The Thirteenth Amendment to the United States Constitution outlaws slavery and involuntary servitude,
except as punishment for a crime. It was passed by the Senate on April
8, 1864, by the House on January 31, 1865, and adopted on December 6,
1865. On December 18, Secretary of State William H. Seward proclaimed it to have been adopted. It was the first of the three Reconstruction Amendments adopted after the American Civil War.
President Lincoln and other Republicans were concerned that the Emancipation Proclamation, which in 1863 declared the freedom of slaves in ten Confederate states then in rebellion, would be seen as a temporary war measure, since it was based solely on Lincoln's war powers. The Proclamation did not free any slaves in the border states nor did it abolish slavery. Because of this, Lincoln and other supporters believed that an amendment to the Constitution was needed.
History
When the Thirteenth Amendment was proposed, there had been no new amendments adopted in more than 60 years.
During the secession crisis, but prior to the outbreak of the Civil War,
the majority of slavery-related bills had protected slavery. The United
States had ceased slave importation and intervened militarily against
the Atlantic slave trade, but had made few proposals to abolish domestic
slavery, and only a small number to abolish the domestic slave trade. Representative John Quincy Adams
had made such a proposal in 1839, but there were no new proposals until
December 14, 1863, when a bill to support an amendment to abolish
slavery throughout the entire United States was introduced by
Representative James Mitchell Ashley (Republican, Ohio). This was soon followed by a similar proposal made by Representative James F. Wilson (Republican, Iowa).

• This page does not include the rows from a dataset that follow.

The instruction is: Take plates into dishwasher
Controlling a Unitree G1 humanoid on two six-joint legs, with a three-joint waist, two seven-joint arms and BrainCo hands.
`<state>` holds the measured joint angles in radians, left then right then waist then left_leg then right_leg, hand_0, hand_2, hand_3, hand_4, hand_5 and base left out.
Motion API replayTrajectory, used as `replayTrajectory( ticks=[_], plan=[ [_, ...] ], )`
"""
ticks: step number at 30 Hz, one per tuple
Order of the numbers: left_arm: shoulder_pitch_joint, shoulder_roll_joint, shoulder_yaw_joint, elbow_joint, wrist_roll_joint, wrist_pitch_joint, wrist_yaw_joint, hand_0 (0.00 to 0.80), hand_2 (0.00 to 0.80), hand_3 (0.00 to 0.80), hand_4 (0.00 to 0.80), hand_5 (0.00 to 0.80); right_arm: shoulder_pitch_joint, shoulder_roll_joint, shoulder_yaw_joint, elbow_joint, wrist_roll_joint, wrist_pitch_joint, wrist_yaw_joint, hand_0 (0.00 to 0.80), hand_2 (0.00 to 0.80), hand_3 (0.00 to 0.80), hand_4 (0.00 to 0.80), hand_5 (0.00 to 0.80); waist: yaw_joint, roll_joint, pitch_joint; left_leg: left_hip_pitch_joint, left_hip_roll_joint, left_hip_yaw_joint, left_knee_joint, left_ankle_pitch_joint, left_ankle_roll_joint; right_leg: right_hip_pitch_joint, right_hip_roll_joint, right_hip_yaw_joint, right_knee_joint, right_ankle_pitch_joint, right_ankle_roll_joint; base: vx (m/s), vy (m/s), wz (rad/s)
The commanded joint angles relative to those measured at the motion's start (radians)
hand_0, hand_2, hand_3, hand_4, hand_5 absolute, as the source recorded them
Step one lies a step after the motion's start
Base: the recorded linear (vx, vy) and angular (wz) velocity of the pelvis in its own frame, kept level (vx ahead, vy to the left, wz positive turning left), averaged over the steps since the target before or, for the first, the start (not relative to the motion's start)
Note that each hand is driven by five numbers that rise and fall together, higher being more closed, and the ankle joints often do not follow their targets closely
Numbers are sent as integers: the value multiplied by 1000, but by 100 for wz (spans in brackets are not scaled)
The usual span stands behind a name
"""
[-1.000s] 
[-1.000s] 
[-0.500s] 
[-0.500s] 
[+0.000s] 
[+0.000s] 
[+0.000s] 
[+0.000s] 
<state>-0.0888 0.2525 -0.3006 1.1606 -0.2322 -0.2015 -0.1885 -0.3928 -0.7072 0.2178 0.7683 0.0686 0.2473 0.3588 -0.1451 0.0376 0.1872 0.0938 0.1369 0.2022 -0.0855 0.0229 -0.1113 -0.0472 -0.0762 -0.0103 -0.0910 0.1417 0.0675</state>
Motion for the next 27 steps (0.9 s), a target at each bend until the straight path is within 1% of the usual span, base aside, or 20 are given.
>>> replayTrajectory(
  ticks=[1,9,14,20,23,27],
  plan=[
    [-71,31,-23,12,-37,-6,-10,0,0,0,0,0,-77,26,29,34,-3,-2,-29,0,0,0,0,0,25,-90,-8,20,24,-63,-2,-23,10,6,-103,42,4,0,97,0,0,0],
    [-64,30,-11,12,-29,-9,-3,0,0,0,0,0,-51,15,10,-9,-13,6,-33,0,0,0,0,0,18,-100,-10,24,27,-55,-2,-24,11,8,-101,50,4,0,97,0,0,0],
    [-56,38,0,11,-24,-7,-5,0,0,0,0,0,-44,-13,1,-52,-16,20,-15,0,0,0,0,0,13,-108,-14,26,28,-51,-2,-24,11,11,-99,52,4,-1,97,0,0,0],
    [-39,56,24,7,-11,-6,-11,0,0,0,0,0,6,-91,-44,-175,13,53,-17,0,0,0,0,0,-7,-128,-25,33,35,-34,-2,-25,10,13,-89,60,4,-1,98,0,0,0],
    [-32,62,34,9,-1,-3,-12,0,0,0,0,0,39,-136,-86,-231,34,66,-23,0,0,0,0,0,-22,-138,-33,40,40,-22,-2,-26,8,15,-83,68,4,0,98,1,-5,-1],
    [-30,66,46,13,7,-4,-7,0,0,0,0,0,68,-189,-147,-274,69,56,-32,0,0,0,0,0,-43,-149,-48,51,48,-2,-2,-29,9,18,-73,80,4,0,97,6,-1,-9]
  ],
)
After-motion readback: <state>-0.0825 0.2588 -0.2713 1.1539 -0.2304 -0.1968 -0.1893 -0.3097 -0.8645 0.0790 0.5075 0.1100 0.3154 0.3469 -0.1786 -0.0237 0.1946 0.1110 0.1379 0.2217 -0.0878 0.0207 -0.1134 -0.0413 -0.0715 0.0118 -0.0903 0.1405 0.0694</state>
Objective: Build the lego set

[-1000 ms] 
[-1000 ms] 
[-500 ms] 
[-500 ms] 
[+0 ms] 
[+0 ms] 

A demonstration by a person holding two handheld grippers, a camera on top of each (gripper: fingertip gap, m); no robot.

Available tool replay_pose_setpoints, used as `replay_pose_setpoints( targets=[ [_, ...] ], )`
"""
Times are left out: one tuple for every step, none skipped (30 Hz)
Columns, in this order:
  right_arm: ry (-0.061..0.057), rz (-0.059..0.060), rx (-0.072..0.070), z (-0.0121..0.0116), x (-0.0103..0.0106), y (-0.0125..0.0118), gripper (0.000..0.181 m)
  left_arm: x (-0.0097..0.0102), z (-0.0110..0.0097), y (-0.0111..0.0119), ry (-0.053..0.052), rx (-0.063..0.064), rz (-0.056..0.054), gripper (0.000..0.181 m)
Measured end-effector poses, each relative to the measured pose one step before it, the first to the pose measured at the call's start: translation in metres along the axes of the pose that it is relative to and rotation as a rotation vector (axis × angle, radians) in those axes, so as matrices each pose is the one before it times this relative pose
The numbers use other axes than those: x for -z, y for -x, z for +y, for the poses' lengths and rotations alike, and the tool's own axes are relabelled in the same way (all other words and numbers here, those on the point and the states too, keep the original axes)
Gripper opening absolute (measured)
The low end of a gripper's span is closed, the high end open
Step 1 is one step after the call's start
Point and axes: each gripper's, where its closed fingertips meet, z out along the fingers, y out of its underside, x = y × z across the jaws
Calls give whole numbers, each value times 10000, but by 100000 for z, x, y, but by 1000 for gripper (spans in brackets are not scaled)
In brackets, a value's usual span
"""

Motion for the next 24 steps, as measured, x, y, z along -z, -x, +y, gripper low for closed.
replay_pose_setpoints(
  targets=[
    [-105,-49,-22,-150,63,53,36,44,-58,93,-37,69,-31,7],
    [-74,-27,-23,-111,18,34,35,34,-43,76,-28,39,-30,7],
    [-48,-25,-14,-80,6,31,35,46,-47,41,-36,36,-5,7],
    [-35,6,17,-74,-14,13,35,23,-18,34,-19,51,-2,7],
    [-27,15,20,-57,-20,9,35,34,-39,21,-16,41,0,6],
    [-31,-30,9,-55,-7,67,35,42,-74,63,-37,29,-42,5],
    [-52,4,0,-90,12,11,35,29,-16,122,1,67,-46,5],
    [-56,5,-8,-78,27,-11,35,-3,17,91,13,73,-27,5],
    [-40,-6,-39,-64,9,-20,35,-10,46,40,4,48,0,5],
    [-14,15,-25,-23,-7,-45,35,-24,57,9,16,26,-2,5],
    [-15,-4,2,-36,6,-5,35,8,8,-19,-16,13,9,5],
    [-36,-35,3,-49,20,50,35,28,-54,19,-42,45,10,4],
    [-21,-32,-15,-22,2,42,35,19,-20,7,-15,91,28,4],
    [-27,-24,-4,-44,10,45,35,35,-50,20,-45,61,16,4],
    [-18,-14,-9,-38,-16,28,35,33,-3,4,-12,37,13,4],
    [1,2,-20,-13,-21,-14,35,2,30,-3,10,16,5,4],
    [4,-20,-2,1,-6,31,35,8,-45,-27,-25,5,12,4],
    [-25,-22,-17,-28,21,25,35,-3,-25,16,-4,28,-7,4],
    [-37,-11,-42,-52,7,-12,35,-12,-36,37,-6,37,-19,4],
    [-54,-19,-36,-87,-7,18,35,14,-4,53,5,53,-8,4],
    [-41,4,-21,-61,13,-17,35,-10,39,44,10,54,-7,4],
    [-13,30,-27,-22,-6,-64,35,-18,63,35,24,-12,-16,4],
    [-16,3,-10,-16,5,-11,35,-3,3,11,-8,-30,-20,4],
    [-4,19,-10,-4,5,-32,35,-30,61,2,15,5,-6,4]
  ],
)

Eventually the Congress and the public began to take notice, and a
number of additional legislative proposals were brought forward. On
January 11, 1864, Senator John B. Henderson of Missouri submitted a joint resolution
for a constitutional amendment abolishing slavery. The abolition of
slavery had historically been associated with Republicans, but Henderson
was one of the War Democrats. The Senate Judiciary Committee, chaired by Lyman Trumbull (Republican, Illinois), became involved in merging different proposals for an amendment. On February 8 of that year, another Republican, Senator Charles Sumner (Radical Republican, Massachusetts), submitted a constitutional amendment to abolish slavery as well as guarantee equality.
As the number of proposals and the extent of their scope began to grow,
the Senate Judiciary Committee presented the Senate with an amendment
proposal that combined the drafts of Ashley, Wilson and Henderson.
While the Senate passed the amendment on April 8, 1864, by a vote of 38 to 6, the House was slower to give its approval. Representative Ashley was instrumental in its eventual passage. An ardent Free Soiler before becoming a Republican, he was the House floor manager and persuaded a number of Democrats to support it.
President Lincoln took an active role in working for its passage
through the House by ensuring the amendment was added to the Republican
Party platform for the 1864 presidential election
and using his powers adroitly. After heavy arm-twisting and promises of
patronage, the House narrowly reached the two-thirds majority needed to
pass the bill on January 31, 1865, by a vote of 119 to 56. The
Thirteenth Amendment's archival copy bears an apparent Presidential
signature, under the usual ones of the Speaker of the House and the President of the Senate, after the words "Approved February 1, 1865".